Problem requirements:
Filter the entries below down to the lines that hold "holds".

Data section:
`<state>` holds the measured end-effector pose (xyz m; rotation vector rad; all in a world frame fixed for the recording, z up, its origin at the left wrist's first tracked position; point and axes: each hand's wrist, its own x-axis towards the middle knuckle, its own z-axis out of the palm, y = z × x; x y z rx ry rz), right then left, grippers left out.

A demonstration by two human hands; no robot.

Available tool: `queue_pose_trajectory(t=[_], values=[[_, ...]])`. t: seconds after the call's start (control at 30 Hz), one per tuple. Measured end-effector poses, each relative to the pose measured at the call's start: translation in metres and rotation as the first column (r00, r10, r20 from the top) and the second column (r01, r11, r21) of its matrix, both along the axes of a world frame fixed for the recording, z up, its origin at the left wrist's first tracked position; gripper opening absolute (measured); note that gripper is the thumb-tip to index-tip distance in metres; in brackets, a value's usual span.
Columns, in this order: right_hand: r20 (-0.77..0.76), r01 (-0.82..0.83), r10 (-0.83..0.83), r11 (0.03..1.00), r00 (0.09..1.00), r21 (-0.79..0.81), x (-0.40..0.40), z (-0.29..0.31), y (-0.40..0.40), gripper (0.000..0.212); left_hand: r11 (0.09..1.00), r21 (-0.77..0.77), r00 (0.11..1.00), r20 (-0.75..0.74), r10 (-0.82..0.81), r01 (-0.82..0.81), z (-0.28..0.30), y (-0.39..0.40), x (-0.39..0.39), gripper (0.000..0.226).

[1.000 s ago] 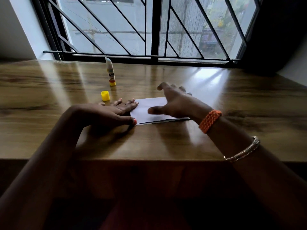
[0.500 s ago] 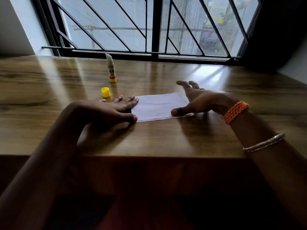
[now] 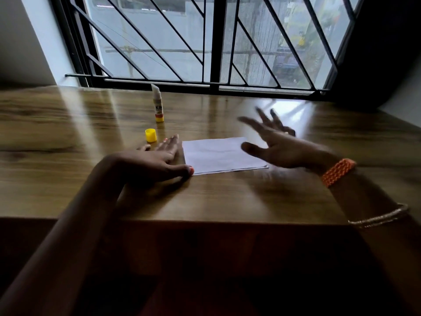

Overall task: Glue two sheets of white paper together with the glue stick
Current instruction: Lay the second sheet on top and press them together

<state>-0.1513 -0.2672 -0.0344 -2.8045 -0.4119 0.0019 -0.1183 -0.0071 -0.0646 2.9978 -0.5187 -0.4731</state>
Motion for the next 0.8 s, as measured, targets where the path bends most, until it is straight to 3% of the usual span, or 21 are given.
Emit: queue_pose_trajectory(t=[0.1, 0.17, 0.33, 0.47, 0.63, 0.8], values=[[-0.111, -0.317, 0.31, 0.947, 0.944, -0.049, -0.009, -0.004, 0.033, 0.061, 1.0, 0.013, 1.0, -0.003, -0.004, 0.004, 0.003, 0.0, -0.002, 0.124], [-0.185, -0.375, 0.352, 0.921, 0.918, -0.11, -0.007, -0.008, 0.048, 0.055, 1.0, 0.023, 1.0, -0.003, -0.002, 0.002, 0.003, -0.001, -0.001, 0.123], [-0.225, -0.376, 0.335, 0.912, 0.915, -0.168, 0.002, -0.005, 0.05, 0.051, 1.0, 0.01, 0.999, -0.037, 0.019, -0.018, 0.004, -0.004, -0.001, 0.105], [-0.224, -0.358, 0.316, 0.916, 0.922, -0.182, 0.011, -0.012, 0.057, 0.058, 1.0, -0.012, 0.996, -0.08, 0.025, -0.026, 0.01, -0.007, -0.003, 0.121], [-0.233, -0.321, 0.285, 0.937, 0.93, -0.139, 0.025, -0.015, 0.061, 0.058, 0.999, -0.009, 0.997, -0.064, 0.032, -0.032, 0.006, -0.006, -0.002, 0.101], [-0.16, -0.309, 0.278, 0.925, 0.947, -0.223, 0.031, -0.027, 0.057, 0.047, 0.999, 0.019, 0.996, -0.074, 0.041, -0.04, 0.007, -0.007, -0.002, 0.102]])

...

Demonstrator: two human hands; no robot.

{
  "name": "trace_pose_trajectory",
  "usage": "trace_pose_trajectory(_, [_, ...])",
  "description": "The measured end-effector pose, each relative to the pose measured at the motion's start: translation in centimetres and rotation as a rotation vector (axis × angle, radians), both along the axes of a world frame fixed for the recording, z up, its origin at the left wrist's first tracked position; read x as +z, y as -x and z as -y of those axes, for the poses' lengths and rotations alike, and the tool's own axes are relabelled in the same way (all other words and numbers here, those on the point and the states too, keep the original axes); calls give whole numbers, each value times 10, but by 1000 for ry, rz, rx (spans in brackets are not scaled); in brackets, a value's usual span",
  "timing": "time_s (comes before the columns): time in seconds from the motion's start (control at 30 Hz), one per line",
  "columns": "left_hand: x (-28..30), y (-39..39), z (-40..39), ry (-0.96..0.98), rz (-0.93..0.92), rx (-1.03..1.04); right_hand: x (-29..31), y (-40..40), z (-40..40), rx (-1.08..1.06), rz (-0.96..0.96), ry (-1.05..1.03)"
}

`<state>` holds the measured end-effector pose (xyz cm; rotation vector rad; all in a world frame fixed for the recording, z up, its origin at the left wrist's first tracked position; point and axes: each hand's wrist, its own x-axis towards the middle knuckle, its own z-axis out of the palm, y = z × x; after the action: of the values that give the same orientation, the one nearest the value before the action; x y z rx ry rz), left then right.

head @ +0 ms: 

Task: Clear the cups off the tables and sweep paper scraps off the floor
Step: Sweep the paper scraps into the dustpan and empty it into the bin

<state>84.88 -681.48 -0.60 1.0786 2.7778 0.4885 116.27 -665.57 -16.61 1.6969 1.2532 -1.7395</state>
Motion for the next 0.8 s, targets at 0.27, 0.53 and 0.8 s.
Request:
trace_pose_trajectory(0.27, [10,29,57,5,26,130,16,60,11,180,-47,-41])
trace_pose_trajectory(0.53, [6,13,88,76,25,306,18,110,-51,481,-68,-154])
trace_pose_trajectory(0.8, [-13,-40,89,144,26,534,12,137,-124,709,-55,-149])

Your response:
`<state>` holds the measured end-effector pose (xyz m; rotation vector rad; all in a world frame fixed for the recording, z up, its origin at the left wrist's first tracked position; point and axes: each hand's wrist, its own x-axis towards the middle knuckle, its own z-axis out of the palm, y = z × x; x y z rx ry rz), right then left, grippers left out.
`<state>` holds the measured end-effector pose (xyz cm; rotation vector rad; all in a world frame fixed for the recording, z up, its origin at the left wrist's first tracked position; point and axes: each hand's wrist, its own x-axis towards the middle knuckle, its own z-axis out of the palm, y = z × x; after the action: of the values that give the same orientation, the one nearest the value before the action; x y z rx ry rz), left then right.

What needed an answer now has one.